### What is expected
Which lines of the data below contain "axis"? Please show them all.

### Stored data
=== Begin Enclosure ===
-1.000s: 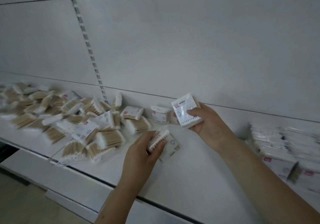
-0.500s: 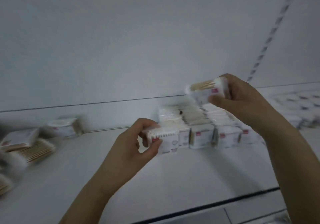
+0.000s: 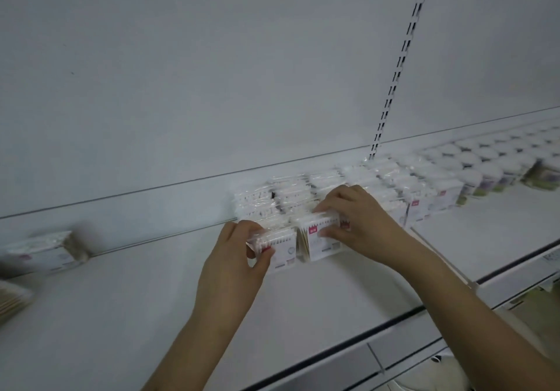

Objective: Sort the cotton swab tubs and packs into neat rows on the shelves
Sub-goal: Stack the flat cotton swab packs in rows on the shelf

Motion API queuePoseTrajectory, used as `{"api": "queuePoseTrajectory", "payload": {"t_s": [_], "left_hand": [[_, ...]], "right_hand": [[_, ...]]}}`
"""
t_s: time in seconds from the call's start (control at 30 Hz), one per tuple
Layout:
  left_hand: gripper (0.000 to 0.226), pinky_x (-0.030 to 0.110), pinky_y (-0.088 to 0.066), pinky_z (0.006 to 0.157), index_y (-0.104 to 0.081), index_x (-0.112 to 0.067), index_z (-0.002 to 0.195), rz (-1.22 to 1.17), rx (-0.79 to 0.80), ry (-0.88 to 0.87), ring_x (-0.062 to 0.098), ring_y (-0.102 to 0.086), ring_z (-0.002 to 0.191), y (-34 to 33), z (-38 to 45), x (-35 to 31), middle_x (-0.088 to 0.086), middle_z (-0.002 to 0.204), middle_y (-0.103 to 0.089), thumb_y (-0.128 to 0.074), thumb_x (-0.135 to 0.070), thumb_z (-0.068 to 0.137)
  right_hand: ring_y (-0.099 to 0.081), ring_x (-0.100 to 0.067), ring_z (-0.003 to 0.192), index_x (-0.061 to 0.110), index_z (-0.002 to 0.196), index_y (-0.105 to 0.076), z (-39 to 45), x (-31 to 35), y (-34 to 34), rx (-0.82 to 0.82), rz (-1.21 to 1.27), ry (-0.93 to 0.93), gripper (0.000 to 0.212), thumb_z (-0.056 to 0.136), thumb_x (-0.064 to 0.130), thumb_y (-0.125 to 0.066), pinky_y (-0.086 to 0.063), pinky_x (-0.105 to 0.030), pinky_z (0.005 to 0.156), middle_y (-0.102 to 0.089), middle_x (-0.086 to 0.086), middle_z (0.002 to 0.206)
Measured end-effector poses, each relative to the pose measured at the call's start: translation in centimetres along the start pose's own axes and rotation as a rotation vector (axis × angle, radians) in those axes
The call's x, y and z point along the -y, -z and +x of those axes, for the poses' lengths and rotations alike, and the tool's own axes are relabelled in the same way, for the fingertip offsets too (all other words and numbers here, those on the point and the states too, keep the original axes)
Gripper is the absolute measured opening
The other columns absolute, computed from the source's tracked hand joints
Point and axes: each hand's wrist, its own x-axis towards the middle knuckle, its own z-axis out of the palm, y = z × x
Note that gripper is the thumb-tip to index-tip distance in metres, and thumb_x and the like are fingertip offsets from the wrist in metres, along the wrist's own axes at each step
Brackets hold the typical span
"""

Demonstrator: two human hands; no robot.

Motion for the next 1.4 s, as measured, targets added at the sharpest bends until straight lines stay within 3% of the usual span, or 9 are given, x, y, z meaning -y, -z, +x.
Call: {"api": "queuePoseTrajectory", "payload": {"t_s": [0.1,0.37,0.53,0.67,0.77,0.9,1.1,1.3,1.4], "left_hand": [[0.031,0.028,-0.056,0.069,-0.054,-0.035,0.107,-0.034,-0.051,0.047,-0.003,-0.060,0.087,-0.5,-0.2,0.2,-0.019,0.104,-0.052,-0.076,-0.028,0.085],[0.034,0.033,-0.058,0.068,-0.054,-0.031,0.110,-0.076,-0.053,0.052,0.001,-0.060,0.089,-1.4,-0.2,0.6,-0.018,0.109,-0.050,-0.076,-0.025,0.084],[0.045,0.016,-0.051,0.066,-0.046,-0.036,0.117,-0.073,-0.106,0.095,0.002,-0.057,0.093,-0.8,-0.8,-0.2,-0.022,0.109,-0.047,-0.072,-0.047,0.081],[0.042,0.012,-0.048,0.078,-0.050,-0.030,0.115,-0.084,-0.244,0.150,0.000,-0.055,0.102,0.2,-1.6,-0.2,-0.021,0.112,-0.049,-0.058,-0.056,0.084],[0.037,0.010,-0.044,0.085,-0.052,-0.024,0.116,-0.038,-0.344,0.207,0.001,-0.054,0.107,2.0,-3.2,0.5,-0.016,0.114,-0.050,-0.057,-0.048,0.089],[0.030,0.009,-0.041,0.089,-0.053,-0.026,0.115,0.116,-0.444,0.289,0.004,-0.054,0.110,6.2,-7.3,2.7,-0.016,0.112,-0.052,-0.052,-0.045,0.092],[0.018,0.015,-0.043,0.091,-0.056,-0.028,0.113,0.241,-0.659,0.458,0.003,-0.053,0.112,13.7,-15.4,7.3,-0.017,0.111,-0.053,-0.059,-0.029,0.095],[0.019,0.030,-0.045,0.090,-0.059,-0.029,0.107,0.383,-0.825,0.540,0.004,-0.042,0.112,20.2,-21.8,12.3,-0.016,0.111,-0.048,-0.064,-0.024,0.089],[0.027,0.038,-0.045,0.095,-0.060,-0.024,0.109,0.484,-0.868,0.576,0.010,-0.038,0.115,23.7,-24.7,15.2,-0.009,0.116,-0.050,-0.071,-0.025,0.085]], "right_hand": [[-0.043,-0.005,0.097,0.032,0.108,-0.061,0.0,-0.2,-0.3,-0.060,0.000,0.029,0.034,0.079,0.039,-0.078,-0.034,-0.027,0.086,-0.051,0.024,0.105],[-0.043,-0.005,0.113,0.027,0.110,-0.060,-1.2,-0.7,-1.2,-0.079,0.023,0.094,0.034,0.084,0.048,-0.068,-0.039,-0.030,0.097,-0.052,0.013,0.116],[-0.042,-0.005,0.121,0.025,0.119,-0.058,1.4,1.5,0.7,-0.182,0.189,0.093,0.036,0.093,0.050,-0.054,-0.034,-0.025,0.104,-0.049,0.015,0.123],[-0.046,-0.014,0.121,0.017,0.128,-0.056,7.8,7.1,2.0,-0.295,0.212,0.197,0.039,0.099,0.043,-0.049,-0.035,-0.027,0.104,-0.052,0.003,0.129],[-0.049,-0.021,0.118,0.013,0.129,-0.056,12.7,14.1,2.1,-0.331,0.292,0.320,0.041,0.099,0.041,-0.048,-0.035,-0.027,0.100,-0.055,-0.002,0.129],[-0.048,-0.023,0.119,0.015,0.130,-0.054,15.1,22.9,-0.5,-0.259,0.410,0.468,0.041,0.099,0.041,-0.049,-0.040,-0.031,0.095,-0.054,-0.001,0.130],[-0.046,-0.023,0.119,0.014,0.131,-0.053,14.1,31.8,-6.6,-0.083,0.514,0.566,0.039,0.099,0.037,-0.053,-0.033,-0.024,0.089,-0.050,-0.002,0.132],[-0.047,-0.024,0.117,0.014,0.131,-0.053,12.7,39.5,-12.0,0.080,0.437,0.638,0.044,0.095,0.040,-0.056,-0.037,-0.027,0.089,-0.050,-0.004,0.131],[-0.050,-0.023,0.116,0.020,0.130,-0.050,12.0,43.1,-14.9,0.226,0.316,0.626,0.053,0.092,0.056,-0.052,-0.046,-0.037,0.089,-0.050,-0.001,0.129]]}}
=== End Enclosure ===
### Solution to the problem
Measured end-effector poses, each relative to the pose measured at the call's start: translation in centimetres along the start pose's own axes and rotation as a rotation vector (axis × angle, radians) in those axes
Point and axes: each hand's wrist, its own x-axis towards the middle knuckle, its own z-axis out of the palm, y = z × x

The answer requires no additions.